Iterative Surrogate Model Optimization (ISMO): An active learning algorithm for PDE constrained optimization with deep neural networks
This work addresses robust and efficient optimization for PDE problems like control and shape optimization, offering a novel active learning approach that is incremental in improving upon existing deep learning methods.
The authors tackled PDE constrained optimization by introducing ISMO, an active learning algorithm that iteratively selects training data via a feedback loop between deep neural networks and standard optimization algorithms, achieving exponential convergence with exponentially decaying variance in optimizers and significantly outperforming standard deep neural network surrogate methods in numerical examples.

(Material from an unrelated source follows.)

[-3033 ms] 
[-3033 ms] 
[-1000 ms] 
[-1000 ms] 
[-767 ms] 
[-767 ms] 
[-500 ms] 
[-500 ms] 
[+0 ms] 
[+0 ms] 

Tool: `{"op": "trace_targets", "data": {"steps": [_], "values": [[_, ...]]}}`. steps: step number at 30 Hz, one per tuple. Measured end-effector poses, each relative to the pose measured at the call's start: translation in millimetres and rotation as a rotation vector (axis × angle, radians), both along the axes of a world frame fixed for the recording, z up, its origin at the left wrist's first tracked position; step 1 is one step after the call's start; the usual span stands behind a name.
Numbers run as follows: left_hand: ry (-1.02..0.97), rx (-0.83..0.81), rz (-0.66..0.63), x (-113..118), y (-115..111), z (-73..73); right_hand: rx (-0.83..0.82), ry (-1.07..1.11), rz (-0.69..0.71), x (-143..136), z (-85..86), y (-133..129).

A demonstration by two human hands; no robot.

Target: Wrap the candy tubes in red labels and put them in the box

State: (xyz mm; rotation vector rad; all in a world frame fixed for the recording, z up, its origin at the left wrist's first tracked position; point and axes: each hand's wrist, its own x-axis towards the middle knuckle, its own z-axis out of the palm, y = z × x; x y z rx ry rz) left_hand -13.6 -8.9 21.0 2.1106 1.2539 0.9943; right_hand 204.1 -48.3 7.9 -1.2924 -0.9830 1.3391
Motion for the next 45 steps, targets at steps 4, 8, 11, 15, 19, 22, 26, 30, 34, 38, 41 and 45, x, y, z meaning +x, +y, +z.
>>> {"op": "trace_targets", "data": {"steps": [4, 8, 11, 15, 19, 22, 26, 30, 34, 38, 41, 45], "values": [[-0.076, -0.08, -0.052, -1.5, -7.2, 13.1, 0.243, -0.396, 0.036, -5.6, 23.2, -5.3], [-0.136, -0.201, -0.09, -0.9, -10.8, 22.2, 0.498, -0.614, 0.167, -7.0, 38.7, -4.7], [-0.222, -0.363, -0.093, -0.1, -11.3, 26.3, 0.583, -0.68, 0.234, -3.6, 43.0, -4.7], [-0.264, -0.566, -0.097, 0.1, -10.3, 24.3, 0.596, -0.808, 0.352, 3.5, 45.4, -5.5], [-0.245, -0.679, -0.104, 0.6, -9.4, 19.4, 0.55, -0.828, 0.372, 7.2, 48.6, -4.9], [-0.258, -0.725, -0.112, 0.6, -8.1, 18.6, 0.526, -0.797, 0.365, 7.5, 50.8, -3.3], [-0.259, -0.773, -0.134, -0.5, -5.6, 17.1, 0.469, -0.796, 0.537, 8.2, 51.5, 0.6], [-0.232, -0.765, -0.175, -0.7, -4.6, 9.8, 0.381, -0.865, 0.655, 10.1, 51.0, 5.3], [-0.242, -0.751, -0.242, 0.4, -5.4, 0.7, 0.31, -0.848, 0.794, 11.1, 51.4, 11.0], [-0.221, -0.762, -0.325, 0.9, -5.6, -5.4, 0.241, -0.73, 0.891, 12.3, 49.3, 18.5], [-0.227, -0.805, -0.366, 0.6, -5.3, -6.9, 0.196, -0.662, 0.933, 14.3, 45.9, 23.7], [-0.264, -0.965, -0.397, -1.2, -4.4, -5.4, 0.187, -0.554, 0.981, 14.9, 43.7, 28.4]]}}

We present a novel active learning algorithm, termed as iterative surrogate model optimization (ISMO), for robust and efficient numerical approximation of PDE constrained optimization problems. This algorithm is based on deep neural networks and its key feature is the iterative selection of training data through a feedback loop between deep neural networks and any underlying standard optimization algorithm. Under suitable hypotheses, we show that the resulting optimizers converge exponentially fast (and with exponentially decaying variance), with respect to increasing number of training samples. Numerical examples for optimal control, parameter identification and shape optimization problems for PDEs are provided to validate the proposed theory and to illustrate that ISMO significantly outperforms a standard deep neural network based surrogate optimization algorithm.